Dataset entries
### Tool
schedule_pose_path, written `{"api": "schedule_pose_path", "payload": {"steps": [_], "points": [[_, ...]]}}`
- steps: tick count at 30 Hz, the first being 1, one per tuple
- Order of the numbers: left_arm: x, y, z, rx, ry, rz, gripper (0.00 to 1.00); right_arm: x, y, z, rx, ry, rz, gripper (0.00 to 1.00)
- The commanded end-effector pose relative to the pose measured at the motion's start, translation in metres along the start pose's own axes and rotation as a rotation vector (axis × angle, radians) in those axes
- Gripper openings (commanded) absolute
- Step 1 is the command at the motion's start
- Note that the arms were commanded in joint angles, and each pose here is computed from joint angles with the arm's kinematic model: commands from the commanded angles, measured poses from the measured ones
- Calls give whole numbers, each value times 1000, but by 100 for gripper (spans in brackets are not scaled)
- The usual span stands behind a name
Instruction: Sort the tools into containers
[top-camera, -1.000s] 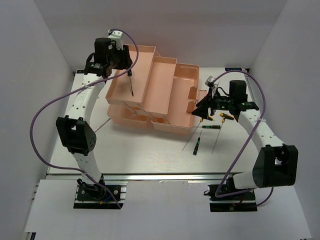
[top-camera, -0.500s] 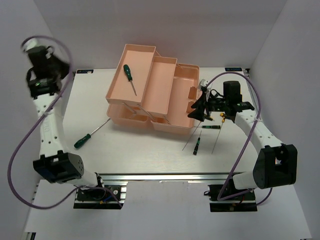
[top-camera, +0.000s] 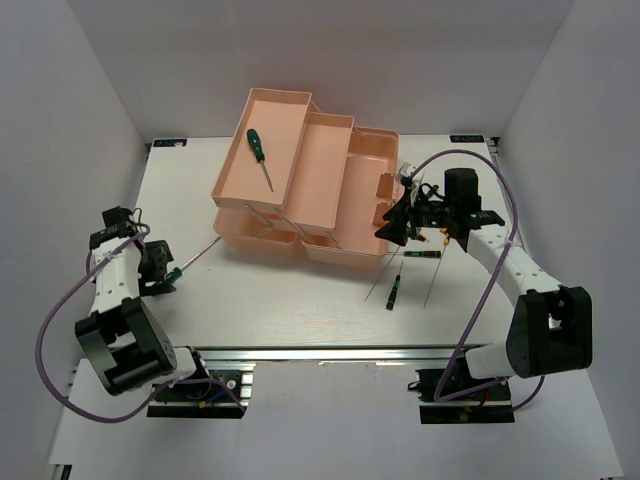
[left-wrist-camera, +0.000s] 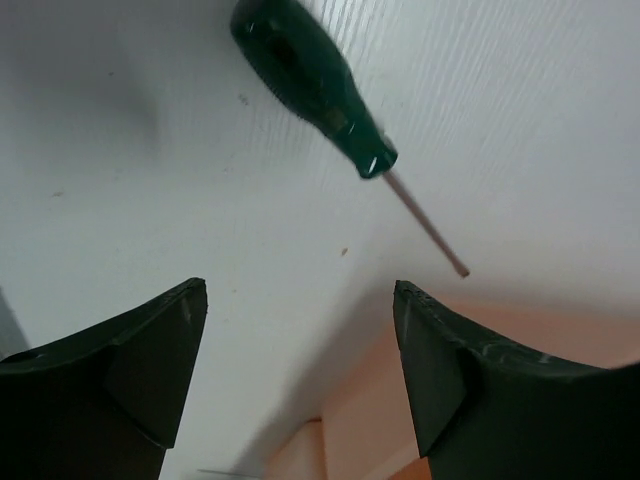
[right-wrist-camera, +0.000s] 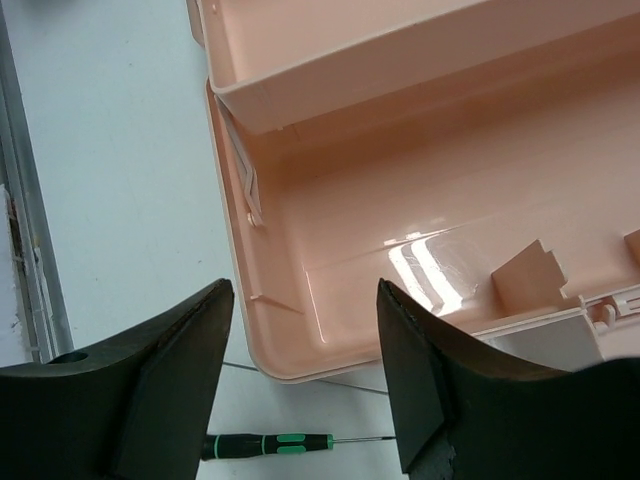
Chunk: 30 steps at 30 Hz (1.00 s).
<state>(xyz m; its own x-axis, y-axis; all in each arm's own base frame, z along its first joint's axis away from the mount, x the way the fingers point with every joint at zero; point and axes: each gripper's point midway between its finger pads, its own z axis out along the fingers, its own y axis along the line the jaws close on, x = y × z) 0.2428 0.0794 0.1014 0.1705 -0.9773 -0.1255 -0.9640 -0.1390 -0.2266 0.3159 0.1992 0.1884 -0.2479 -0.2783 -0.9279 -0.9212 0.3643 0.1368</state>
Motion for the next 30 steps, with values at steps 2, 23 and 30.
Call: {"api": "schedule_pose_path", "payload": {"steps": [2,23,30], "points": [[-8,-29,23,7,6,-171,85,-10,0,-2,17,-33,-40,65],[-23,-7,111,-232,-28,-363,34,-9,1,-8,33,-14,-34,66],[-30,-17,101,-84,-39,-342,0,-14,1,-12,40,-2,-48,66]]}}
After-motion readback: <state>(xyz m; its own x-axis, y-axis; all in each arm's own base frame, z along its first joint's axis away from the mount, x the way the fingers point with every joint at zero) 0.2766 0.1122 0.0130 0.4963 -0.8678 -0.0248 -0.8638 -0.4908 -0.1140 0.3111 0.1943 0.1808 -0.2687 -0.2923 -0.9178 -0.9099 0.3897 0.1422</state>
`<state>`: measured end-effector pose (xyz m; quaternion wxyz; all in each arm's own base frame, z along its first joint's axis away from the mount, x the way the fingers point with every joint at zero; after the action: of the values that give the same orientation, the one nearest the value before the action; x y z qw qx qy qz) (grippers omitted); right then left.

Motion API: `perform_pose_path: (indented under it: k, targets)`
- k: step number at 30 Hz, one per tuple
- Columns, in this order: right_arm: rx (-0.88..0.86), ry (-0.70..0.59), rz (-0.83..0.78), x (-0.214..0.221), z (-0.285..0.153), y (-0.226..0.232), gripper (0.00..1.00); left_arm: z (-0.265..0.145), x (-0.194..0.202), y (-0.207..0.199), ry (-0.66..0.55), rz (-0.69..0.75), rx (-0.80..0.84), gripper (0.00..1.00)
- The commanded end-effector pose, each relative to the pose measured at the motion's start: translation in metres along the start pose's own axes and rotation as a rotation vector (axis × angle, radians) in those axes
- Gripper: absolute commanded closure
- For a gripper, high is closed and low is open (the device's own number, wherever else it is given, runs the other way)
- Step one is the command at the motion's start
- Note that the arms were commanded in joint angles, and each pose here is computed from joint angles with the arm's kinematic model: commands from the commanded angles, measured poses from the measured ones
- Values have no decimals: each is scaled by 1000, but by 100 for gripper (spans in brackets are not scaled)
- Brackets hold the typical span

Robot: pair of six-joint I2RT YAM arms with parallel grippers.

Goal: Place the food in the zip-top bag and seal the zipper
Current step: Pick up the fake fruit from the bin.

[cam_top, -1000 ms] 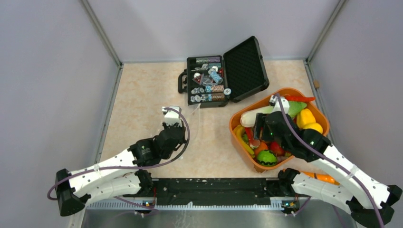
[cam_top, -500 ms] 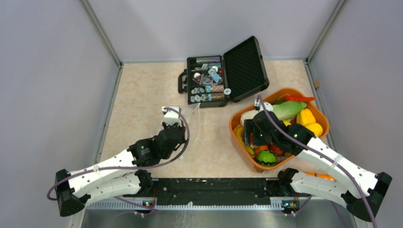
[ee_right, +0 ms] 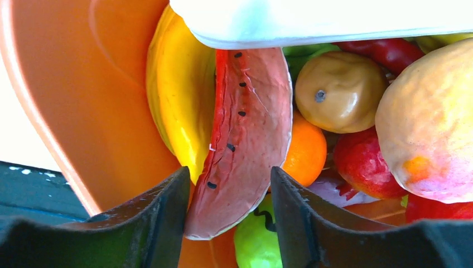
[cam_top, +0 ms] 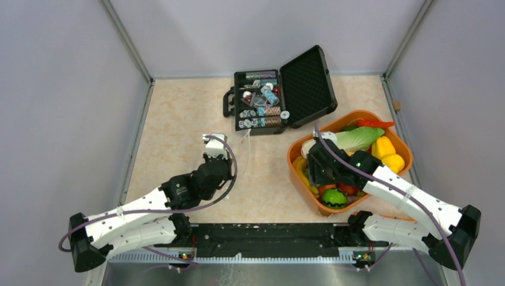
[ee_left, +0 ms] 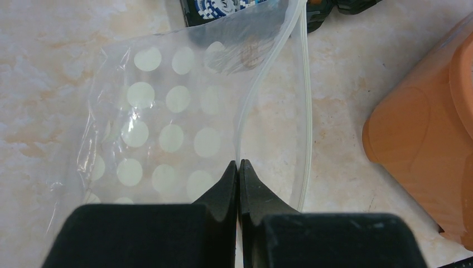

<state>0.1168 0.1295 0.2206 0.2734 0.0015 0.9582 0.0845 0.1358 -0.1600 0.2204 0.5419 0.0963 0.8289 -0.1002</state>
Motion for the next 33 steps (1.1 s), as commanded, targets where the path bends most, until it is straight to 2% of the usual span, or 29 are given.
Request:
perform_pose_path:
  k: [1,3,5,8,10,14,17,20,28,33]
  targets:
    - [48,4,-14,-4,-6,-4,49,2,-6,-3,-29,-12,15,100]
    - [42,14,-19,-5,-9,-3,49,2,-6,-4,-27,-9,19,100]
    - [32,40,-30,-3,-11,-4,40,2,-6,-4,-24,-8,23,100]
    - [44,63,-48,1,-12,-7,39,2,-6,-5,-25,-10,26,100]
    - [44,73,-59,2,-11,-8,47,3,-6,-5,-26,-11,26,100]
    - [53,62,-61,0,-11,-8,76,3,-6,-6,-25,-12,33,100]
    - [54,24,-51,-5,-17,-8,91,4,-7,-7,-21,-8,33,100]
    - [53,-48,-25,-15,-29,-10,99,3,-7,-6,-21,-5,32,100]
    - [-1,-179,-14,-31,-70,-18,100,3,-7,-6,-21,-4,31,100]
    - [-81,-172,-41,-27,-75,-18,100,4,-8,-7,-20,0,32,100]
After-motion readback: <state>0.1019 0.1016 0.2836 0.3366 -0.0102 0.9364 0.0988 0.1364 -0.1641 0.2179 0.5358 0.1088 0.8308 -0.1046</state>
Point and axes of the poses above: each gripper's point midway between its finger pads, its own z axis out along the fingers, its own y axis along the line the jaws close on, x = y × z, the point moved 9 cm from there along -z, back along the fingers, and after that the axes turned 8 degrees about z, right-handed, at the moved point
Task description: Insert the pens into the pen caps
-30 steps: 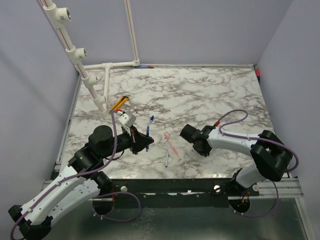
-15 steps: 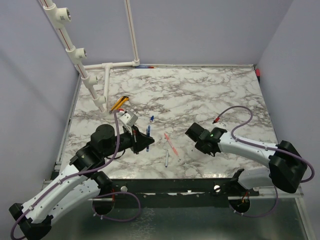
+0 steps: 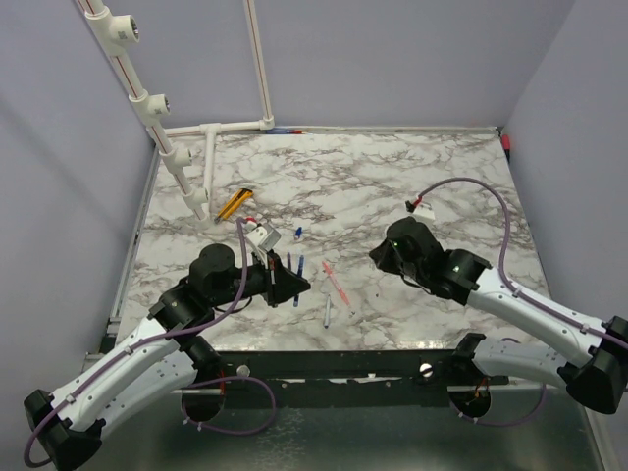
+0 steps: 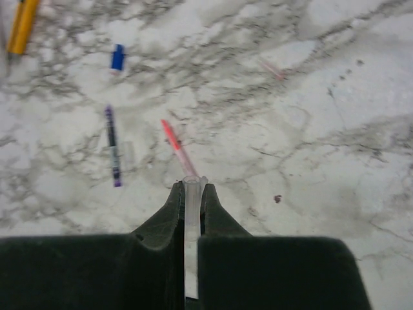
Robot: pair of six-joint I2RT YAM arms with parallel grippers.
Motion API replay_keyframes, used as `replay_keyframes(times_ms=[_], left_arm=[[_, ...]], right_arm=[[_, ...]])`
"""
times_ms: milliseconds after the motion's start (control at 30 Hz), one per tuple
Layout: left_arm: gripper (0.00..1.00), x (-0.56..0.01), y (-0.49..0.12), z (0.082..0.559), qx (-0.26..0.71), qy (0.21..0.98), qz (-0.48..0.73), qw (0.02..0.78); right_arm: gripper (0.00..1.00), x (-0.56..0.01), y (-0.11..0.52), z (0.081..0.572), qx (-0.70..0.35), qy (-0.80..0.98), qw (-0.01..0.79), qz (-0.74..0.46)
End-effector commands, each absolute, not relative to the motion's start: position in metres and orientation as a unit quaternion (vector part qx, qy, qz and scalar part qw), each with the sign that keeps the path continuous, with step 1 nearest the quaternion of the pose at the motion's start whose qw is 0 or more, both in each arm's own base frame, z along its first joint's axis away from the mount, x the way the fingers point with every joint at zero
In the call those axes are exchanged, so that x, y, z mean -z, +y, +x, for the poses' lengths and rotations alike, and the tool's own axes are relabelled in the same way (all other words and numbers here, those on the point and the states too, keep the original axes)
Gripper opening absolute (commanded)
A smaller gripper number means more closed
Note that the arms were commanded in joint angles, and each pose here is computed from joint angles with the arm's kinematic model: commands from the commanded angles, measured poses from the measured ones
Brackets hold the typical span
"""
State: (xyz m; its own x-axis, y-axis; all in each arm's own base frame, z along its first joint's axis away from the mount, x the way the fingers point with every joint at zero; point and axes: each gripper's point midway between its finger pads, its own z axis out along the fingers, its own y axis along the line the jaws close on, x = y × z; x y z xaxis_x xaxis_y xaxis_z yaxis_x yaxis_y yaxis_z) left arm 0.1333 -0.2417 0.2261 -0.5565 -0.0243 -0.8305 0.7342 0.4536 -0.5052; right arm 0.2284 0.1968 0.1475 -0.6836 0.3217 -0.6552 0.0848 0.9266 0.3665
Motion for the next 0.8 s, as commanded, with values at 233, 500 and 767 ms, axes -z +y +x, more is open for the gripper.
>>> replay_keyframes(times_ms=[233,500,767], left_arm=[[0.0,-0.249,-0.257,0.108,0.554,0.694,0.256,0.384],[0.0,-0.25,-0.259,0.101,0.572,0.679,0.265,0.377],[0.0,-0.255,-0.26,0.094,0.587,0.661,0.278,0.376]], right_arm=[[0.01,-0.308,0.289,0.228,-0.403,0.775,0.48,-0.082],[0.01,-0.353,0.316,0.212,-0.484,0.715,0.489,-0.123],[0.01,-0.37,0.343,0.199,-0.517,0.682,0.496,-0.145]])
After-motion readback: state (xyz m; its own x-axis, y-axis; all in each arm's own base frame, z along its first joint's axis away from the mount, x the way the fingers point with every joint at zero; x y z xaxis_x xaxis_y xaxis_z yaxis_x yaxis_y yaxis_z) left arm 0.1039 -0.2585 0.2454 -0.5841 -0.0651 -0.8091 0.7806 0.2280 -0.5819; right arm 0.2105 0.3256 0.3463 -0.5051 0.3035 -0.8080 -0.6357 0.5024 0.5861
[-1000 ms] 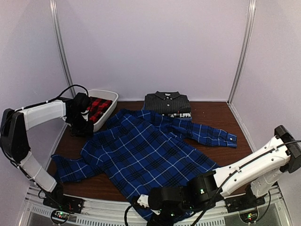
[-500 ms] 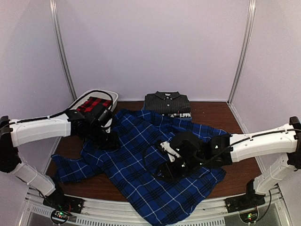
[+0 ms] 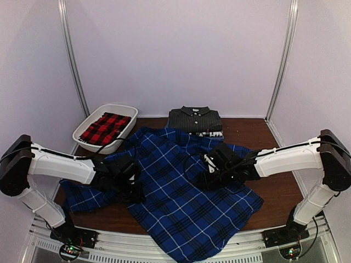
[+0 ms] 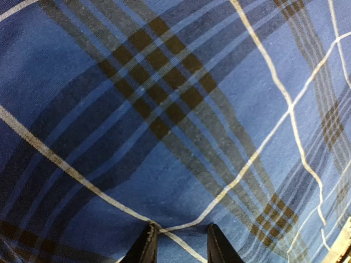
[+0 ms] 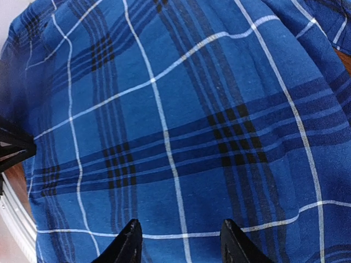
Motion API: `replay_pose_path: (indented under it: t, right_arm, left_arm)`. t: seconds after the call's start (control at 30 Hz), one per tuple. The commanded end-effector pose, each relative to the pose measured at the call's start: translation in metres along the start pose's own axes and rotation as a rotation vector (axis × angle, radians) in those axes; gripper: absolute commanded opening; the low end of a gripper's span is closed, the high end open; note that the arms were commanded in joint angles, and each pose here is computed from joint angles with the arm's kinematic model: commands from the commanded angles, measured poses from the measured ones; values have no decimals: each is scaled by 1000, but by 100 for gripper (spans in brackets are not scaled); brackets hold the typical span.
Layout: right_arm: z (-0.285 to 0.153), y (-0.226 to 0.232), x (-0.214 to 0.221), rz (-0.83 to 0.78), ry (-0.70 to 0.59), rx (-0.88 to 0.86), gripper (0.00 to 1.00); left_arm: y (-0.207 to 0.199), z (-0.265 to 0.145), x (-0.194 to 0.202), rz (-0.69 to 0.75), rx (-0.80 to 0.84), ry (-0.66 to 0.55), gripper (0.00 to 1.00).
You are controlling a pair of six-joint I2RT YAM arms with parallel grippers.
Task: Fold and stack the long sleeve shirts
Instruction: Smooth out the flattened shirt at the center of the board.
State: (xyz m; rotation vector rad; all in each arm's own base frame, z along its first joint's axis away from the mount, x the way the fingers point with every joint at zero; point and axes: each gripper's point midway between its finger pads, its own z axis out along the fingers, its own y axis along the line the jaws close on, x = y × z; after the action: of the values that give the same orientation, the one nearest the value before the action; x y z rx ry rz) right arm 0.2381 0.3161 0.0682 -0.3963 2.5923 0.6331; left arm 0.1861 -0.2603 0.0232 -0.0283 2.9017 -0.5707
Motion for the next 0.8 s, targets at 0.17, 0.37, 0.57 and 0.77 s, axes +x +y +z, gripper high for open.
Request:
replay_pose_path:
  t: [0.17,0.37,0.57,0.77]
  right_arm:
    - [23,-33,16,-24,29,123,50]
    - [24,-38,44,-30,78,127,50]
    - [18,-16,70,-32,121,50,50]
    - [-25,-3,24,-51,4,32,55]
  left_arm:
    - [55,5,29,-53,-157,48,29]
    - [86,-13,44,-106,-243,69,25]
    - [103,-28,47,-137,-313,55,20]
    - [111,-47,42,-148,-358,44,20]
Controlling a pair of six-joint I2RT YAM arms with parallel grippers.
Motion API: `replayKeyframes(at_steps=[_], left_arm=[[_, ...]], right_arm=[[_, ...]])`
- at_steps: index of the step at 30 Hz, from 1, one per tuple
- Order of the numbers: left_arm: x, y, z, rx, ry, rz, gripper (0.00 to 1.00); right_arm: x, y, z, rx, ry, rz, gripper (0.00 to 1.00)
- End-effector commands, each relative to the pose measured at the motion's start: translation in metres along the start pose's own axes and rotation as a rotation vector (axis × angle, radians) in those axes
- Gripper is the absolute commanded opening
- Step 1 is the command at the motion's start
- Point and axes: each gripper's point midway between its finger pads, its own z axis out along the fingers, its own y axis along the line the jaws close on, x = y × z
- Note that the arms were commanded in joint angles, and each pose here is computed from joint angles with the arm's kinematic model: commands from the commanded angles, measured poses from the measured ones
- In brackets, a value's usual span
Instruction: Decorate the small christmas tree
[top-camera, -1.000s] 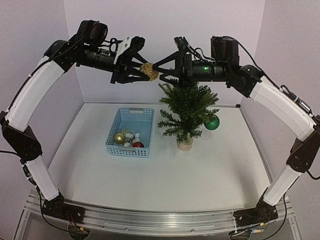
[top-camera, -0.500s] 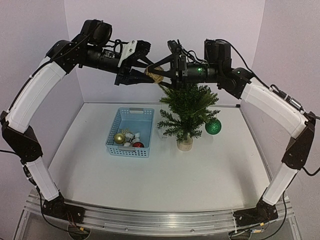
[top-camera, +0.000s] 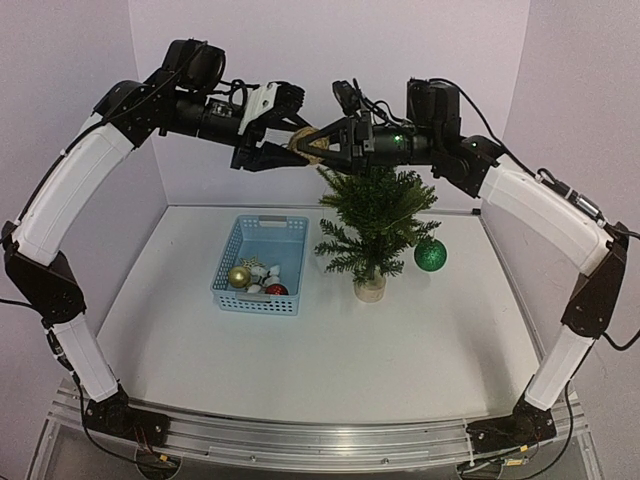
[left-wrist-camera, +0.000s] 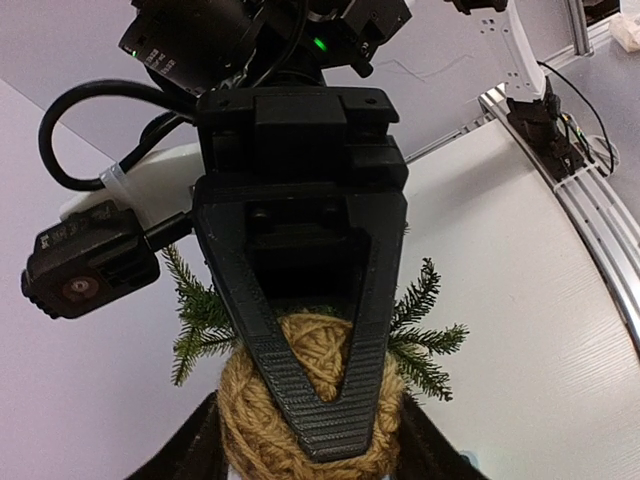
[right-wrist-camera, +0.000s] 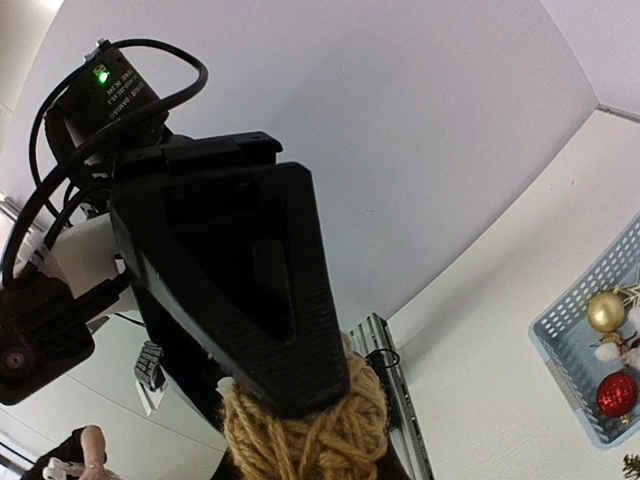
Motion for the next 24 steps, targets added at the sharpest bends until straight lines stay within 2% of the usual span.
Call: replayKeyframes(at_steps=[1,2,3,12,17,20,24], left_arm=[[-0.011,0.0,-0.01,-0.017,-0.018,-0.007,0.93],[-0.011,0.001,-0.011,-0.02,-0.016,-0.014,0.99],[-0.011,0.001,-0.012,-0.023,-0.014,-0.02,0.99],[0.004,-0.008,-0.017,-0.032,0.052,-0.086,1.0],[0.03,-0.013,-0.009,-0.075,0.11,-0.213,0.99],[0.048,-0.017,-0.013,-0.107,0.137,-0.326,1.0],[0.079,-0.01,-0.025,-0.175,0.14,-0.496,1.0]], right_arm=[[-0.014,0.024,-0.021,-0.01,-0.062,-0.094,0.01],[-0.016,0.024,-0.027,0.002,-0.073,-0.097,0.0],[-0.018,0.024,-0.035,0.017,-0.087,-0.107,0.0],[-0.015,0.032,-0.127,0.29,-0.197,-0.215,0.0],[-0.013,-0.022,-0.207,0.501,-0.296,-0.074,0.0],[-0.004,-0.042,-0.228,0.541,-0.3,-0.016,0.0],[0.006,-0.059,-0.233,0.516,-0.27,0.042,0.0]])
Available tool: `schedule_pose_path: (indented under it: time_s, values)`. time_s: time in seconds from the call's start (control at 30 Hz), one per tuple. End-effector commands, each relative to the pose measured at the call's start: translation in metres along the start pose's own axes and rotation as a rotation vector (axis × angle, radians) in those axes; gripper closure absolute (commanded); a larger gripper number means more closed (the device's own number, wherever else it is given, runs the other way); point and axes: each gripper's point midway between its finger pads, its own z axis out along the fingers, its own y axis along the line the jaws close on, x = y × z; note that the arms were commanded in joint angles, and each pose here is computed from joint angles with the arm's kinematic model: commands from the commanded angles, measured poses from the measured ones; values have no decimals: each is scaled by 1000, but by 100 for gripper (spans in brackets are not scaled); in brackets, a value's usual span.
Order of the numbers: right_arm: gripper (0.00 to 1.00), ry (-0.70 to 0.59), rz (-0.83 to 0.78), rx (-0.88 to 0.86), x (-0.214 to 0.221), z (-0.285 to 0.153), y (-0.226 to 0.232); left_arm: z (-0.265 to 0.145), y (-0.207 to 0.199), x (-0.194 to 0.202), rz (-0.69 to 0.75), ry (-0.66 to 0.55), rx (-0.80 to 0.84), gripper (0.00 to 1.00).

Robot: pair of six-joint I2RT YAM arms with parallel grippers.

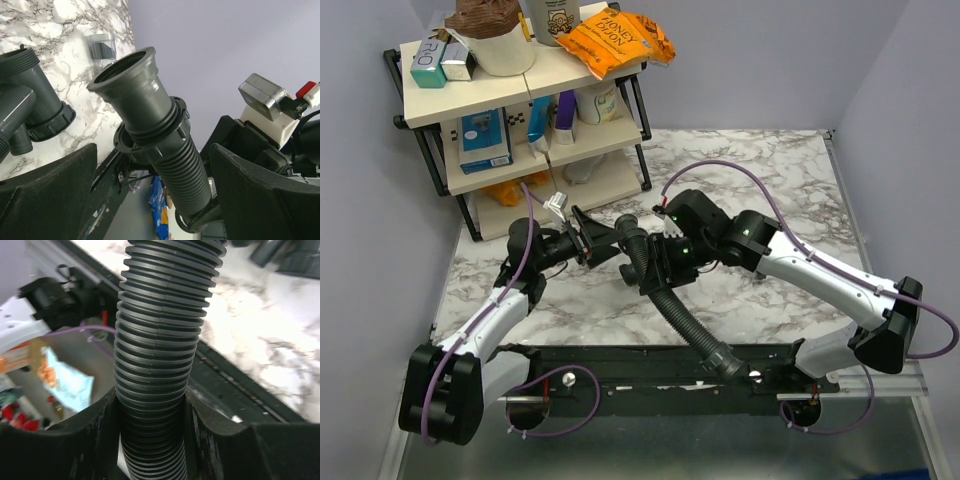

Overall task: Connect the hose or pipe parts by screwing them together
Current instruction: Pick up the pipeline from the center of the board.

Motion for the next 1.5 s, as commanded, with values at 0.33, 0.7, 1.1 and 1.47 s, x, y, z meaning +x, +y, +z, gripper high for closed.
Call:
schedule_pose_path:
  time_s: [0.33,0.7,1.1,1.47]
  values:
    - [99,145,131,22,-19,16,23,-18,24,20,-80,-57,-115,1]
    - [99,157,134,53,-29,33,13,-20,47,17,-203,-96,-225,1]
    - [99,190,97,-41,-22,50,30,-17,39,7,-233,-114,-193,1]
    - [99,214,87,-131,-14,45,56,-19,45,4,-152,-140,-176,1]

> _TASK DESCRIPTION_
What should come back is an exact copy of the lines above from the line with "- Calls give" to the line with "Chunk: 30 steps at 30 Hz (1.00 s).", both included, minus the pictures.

> _RESULT BELOW_
- Calls give whole numbers, each value times 1000, but by 100 for gripper (spans in brackets are not scaled)
- The usual span stands behind a name
Instruction: Sort the tools into containers
[top-camera, -1.000s] 
[top-camera, -0.500s] 
[top-camera, +0.000s] 
[left-wrist-camera, +0.000s] 
[right-wrist-camera, +0.000s] 
Chunk: 30 steps at 30 Hz (1.00 s).

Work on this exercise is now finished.